Money that is borrowed must be repaid at a specified interest rate regardless of the value of the purchase. There is no guarantee that an asset purchased through the use of credit will appreciate in value. There are countless examples of this type of situation. Individuals that bought homes during the housing boom because they believed that real estate could only appreciate in value. individuals that purchased stocks on margin because they believed that the stock market would only increase in value.

Am I saying that it is never worth using debt for things such as financing your education or purchasing a home?  No, I just want us to rethink our views on using debt.  Situations may arise where we have to use debt to pay for a necessity. But that still does not make it good debt. The only people that debt is good for are the lending institutions. Capital One, American Express, Bank of America and JP Morgan Chase are some of the biggest beneficiaries of our use of “good debt”. Sometimes I think about the headaches that I could have saved myself from by not relying on so called good debt.

Managing Debt , ,

5 Ways to Live Debt Free

November 17th, 2008

1) Renegotiate your high interest rate loans.

 

High interest credit card debt can be renegotiated with your credit card company. You can call your credit card company and negotiate a lower interest rate. If your company refuses you can threaten to transfer your balance to a lower interest credit card. Many times this will make the company grant your request. Credit card companies do not want to lose your business to a rival company. If that doesn’t work then transfer the balance to another card with a lower rate. High interest automobile loans can be refinanced at your local credit union in as little as nine months. Lowering your interest rate from 18% to 8% is the same as receiving a 10% return on your money. It allows you to keep more of your own money.

 

2) Live within your means.

 

Attitudes and habits that condone overspending can really hurt your future goals of achieving financial security.
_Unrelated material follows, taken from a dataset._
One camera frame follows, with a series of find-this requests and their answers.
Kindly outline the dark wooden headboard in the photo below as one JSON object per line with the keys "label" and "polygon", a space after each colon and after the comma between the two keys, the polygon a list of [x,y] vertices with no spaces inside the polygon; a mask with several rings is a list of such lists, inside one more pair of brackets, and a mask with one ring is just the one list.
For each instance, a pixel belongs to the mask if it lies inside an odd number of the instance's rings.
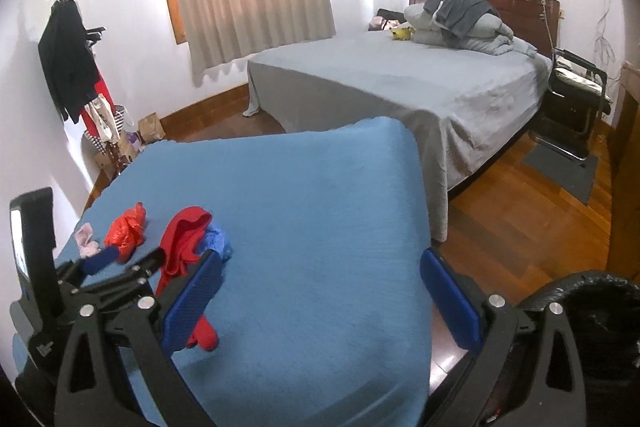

Habits such as spending money consistently on new clothes, shoes and jewelry. You would be surprised at how quickly entertainment expenses such as buying movies, music, going out to eat add up. Always having to have the latest car for example can also hinder your ability to save. These types of habits will keep a person debt ridden for years. Too many Americans already live paycheck to paycheck. It is critical to adopt the perspective of having your money work for you. Whenever you save, your money is earning interest and working for you. Whenever you are spending, you are working for your money. Always remember that just because you have the credit to pay for something does not mean that you can afford it.  

 

3) Never pay the minimum.

 

Paying only the minimum will keep you in debt for years. It also ensures that you will pay thousands of dollars in interest to your credit card company. For example, if an individual with an $8,000 credit card balance at an 18 percent interest rate makes only the minimum payment. It will take him over 30 years to pay off the balance. Paying an extra $20 or $30 per month can greatly reduce your balance over time.  Remember that you only agree to pay back the principal when you borrow money; never the interest.

 

4) Watch out for hidden fees.

 

Lenders make a fortune by charging fees to consumers for any violation of the account agreement. These fees are typically located in the small print of your agreement. Companies charge fees for late payment, overdrafts, account maintenance, inactivity and more. Be sure to read your agreement carefully to avoid hidden fees. One late payment can change your interest rate to the highest rate allowed by law.

 

5) Create a safety net.

Remember to save money while you are paying off your debt. Sometimes people will pay their debt off and have no remaining cash. Then they are forced to begin using their credit all over again. The best way to create a safety net is to make a firm commitment to save a certain amount of money each month. Pick an amount that you will be able to stick to each month. A good rule of thumb is to begin by saving 10% of every dollar that you receive. Automatic deductions to these accounts can ensure that you make regular contributions at the same time each month.